**THE PROBLEM**
What follows is a listing to transcribe exactly, leaving the pictures out.

**MATERIAL TO PROCESS**
***
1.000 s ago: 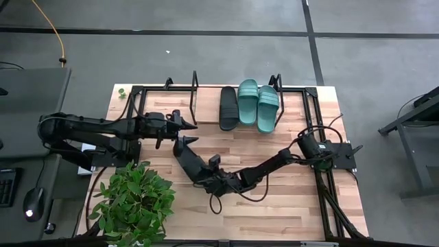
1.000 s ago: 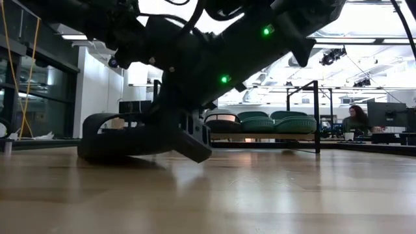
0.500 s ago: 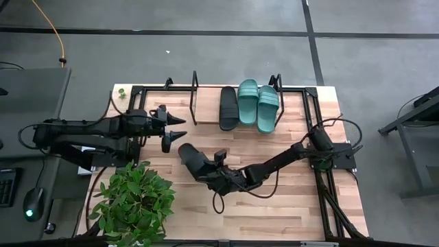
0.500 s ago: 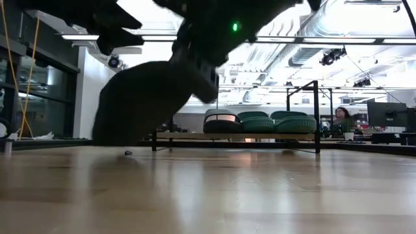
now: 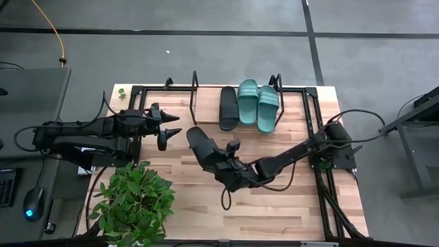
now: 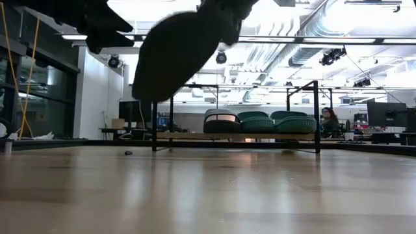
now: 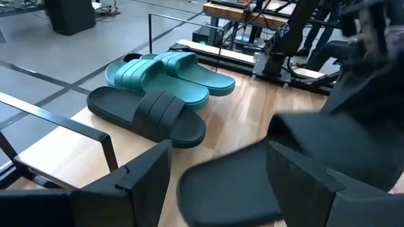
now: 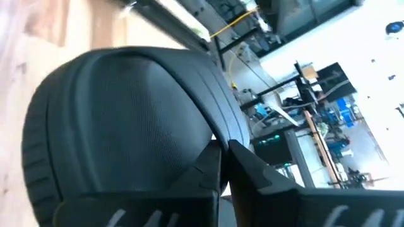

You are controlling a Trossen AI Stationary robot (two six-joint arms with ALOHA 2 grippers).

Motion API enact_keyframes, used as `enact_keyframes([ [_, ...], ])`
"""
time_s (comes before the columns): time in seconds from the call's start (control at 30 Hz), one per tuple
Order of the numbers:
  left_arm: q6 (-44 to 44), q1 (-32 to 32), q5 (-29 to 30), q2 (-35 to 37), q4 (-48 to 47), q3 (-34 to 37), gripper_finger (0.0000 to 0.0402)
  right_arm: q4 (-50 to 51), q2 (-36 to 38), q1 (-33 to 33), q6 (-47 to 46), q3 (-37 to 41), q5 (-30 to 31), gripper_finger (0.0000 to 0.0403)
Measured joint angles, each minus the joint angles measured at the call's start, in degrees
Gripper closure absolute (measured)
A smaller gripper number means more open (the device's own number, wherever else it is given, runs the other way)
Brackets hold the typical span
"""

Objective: Pick and place slides into the shelf
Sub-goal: Put the black slides on the shelf

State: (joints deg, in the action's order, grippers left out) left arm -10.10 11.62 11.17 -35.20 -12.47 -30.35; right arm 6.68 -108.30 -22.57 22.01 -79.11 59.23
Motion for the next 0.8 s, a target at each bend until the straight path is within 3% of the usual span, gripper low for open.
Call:
enact_keyframes([
  [0.37,-0.01,-0.01,0.03,0.0,-0.16,0.0,0.0163,1.69,3.82,0.43,0.86,0.0,8.27,0.0402],
  [0.6,-0.01,-0.02,0.03,0.0,-0.16,0.0,0.0163,1.68,3.8,5.17,2.29,0.0,11.95,0.0402],
  [0.8,-0.02,0.0,0.03,0.0,-0.16,0.0,0.0163,1.05,3.79,10.32,2.44,0.0,11.66,0.0402],
])
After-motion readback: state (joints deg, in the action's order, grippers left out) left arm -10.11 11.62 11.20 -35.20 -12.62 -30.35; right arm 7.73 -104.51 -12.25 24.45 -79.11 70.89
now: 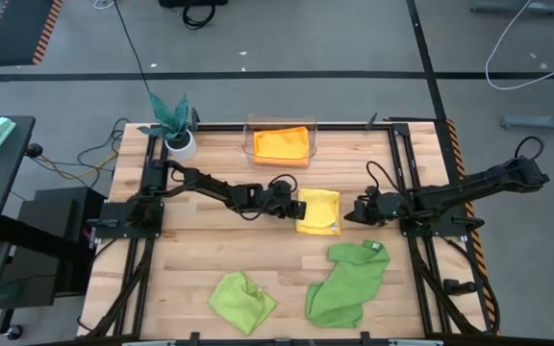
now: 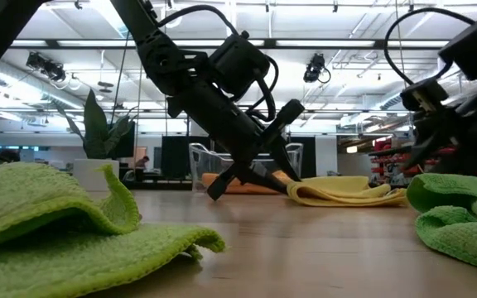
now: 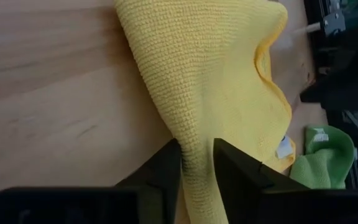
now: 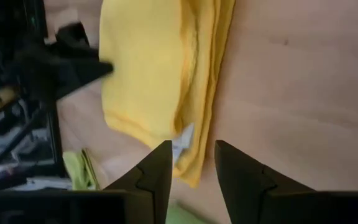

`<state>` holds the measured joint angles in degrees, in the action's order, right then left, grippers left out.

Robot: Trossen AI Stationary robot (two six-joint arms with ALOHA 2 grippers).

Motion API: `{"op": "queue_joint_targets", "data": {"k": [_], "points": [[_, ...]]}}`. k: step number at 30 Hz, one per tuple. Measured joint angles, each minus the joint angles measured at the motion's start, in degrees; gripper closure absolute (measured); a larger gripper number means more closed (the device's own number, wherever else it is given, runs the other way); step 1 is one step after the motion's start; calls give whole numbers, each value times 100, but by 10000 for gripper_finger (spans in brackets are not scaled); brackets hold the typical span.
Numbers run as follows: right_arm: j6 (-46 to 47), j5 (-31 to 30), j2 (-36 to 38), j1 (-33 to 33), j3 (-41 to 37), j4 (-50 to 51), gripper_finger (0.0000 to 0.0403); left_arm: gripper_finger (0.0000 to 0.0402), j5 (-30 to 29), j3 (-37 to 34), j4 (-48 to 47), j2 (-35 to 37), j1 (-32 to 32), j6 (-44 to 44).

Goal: Fold microfiber towels
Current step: Put the yellow towel into the transparent bin

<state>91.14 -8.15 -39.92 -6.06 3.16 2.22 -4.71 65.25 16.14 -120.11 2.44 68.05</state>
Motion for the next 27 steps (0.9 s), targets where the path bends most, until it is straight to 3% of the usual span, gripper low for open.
{"op": "queue_joint_targets", "data": {"k": [12,27], "points": [[-4,-160,-136,649,0,80,243,258,131,0,0,0,2,-133],[-25,162,-1312,706,4,-778,242,251,155,0,7,2,2,-133]]}}
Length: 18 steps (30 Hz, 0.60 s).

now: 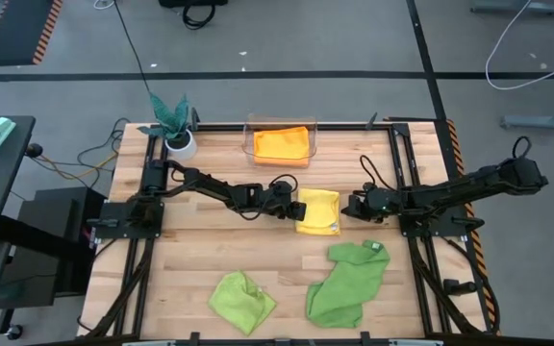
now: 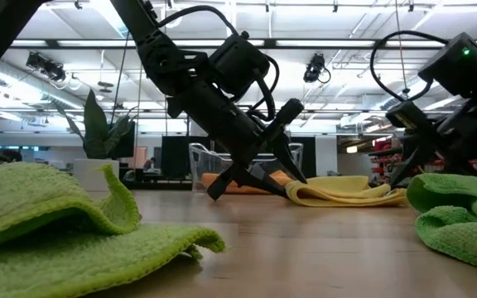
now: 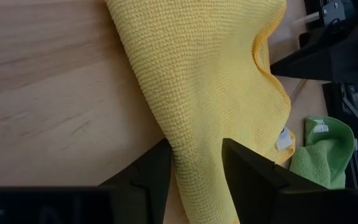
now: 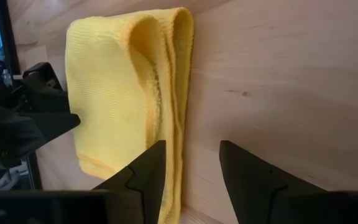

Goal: Fold microfiber towels
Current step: Put the yellow towel into the transparent bin

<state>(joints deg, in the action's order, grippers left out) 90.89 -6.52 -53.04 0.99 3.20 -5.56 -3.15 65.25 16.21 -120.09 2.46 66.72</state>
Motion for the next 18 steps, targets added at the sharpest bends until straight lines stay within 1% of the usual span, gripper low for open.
{"op": "queue_joint_targets", "data": {"k": [6,14,18], "points": [[2,17,-349,2,18,-403,242,242,51,0,21,0,0,-2],[-265,30,-964,40,453,-380,242,241,116,-2,81,0,0,0],[-594,282,-1319,184,704,-388,242,241,155,-2,83,0,0,2]]}}
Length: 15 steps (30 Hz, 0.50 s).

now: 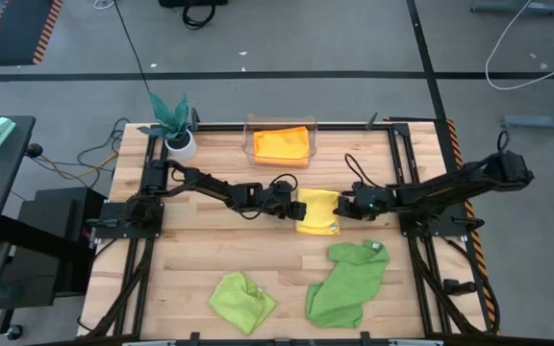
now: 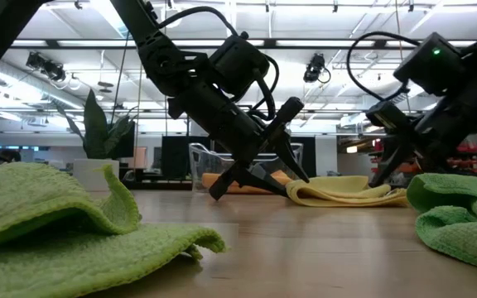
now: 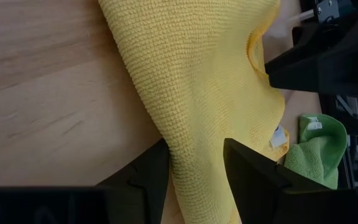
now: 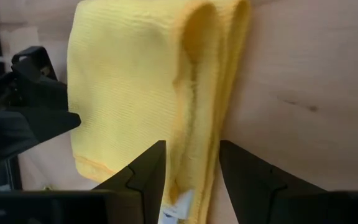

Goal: Fold microfiber towels
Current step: Put the yellow towel into the transparent bin

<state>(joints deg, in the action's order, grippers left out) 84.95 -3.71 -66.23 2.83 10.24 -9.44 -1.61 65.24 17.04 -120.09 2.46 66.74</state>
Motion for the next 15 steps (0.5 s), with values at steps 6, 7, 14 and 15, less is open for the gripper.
{"op": "queue_joint_targets", "data": {"k": [6,7,14,15], "points": [[-221,410,-359,283,152,-75,242,245,0,0,2,0,0,0],[-224,469,-406,313,158,-93,242,245,0,0,2,0,0,0],[-219,538,-491,352,158,-132,242,246,2,1,49,0,-4,4],[-209,538,-492,352,155,-130,242,247,2,0,63,0,-4,4]]}}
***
**SOLUTION**
1.000 s ago: 
1.000 s ago: 
0.500 s ago: 
0.500 s ago: 
now: 
now: 
now: 
now: 

You are controlling a Trossen AI Stationary robot (two six-joint arms with ALOHA 2 grippers).

Motion API enact_keyframes, used as `enact_keyframes([ [_, ...], ])`
"""
time_s (comes before the columns): time in seconds from the call's start (control at 30 Hz), one per tuple
Order of the numbers:
  left_arm: q6 (-44 to 44), q1 (-32 to 32), q5 (-29 to 30), q2 (-35 to 37), q4 (-48 to 47), q3 (-34 to 37), gripper_finger (0.0000 to 0.0402)
  right_arm: q4 (-50 to 51), q2 (-36 to 38), q1 (-33 to 33), q6 (-47 to 46), q3 (-37 to 41), q5 (-30 to 31), gripper_finger (0.0000 to 0.0403)
Measured joint angles, each minus the joint angles measured at the call's start, in degrees
Gripper closure absolute (measured)
A smaller gripper number means more open (the device's own number, wherever else it is given, runs the other way)
Brackets hold the typical span
"""

Objective: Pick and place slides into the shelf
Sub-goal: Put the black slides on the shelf

State: (joints deg, in the action's order, grippers left out) left arm -10.10 11.62 11.17 -35.20 -12.47 -30.35; right arm 6.68 -108.30 -22.57 22.01 -79.11 59.23
Motion for the next 0.8 s, a target at each bend until the straight path is within 3% of the usual span, gripper low for open.
Call:
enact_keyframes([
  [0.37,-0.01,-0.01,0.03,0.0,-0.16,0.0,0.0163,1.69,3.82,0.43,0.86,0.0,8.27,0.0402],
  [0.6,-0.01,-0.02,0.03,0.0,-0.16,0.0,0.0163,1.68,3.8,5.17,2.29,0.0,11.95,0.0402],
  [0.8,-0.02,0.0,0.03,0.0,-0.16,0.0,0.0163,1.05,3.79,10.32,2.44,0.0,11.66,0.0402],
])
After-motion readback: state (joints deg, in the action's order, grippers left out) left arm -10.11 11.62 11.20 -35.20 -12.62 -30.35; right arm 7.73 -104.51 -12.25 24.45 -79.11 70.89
now: 
now: 
now: 
now: 

`<state>` holds the measured joint angles in degrees, in the action's order, right then left, grippers left out.

Robot: Trossen AI Stationary robot (two six-joint arms with ALOHA 2 grippers).

Motion API: `{"op": "queue_joint_targets", "data": {"k": [_], "points": [[_, ...]]}}`. k: step number at 30 Hz, one per tuple. Measured joint angles, each minus the joint angles measured at the motion's start, in degrees; gripper closure absolute (measured); a larger gripper number means more closed (the device's own number, wherever else it is given, runs the other way); step 1 is one step after the motion's start; calls give whole numbers, each value times 100, but by 10000 for gripper_finger (spans in brackets are not scaled); brackets hold the typical span.
Numbers run as follows: right_arm: j6 (-46 to 47), j5 (-31 to 30), j2 (-36 to 38), j1 (-33 to 33), j3 (-41 to 37), j4 (-50 to 51), gripper_finger (0.0000 to 0.0403); left_arm: gripper_finger (0.0000 to 0.0402), j5 (-30 to 29), j3 (-37 to 34), j4 (-48 to 47), j2 (-35 to 37), j1 (-32 to 32), j6 (-44 to 44).

Goal: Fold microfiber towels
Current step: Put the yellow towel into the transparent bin

<state>91.14 -8.15 -39.92 -6.06 3.16 2.22 -4.71 65.25 16.14 -120.11 2.44 68.05</state>
Motion for the next 27 steps (0.9 s), targets where the path bends most, until it is straight to 3% of the usual span, gripper low for open.
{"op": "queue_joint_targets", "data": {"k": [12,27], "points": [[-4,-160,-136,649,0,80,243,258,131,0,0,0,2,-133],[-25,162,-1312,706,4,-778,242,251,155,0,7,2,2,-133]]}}
Length: 18 steps (30 Hz, 0.60 s).

now: 
now: 
now: 
now: 

Goal: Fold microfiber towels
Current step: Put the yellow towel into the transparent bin

<state>(joints deg, in the action's order, grippers left out) 90.89 -6.52 -53.04 0.99 3.20 -5.56 -3.15 65.25 16.21 -120.09 2.46 66.72</state>
Motion for the next 18 steps, targets added at the sharpest bends until straight lines stay within 1% of the usual span, gripper low for open.
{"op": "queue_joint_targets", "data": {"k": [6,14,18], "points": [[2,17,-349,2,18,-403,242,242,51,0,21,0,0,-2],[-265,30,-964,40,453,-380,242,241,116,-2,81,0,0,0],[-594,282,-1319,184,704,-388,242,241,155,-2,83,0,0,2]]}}
Length: 15 steps (30 Hz, 0.50 s).

now: 
now: 
now: 
now: 

Goal: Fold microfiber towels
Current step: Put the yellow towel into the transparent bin

<state>(joints deg, in the action's order, grippers left out) 84.95 -3.71 -66.23 2.83 10.24 -9.44 -1.61 65.24 17.04 -120.09 2.46 66.74</state>
Motion for the next 15 steps (0.5 s), with values at steps 6, 7, 14 and 15, less is open for the gripper.
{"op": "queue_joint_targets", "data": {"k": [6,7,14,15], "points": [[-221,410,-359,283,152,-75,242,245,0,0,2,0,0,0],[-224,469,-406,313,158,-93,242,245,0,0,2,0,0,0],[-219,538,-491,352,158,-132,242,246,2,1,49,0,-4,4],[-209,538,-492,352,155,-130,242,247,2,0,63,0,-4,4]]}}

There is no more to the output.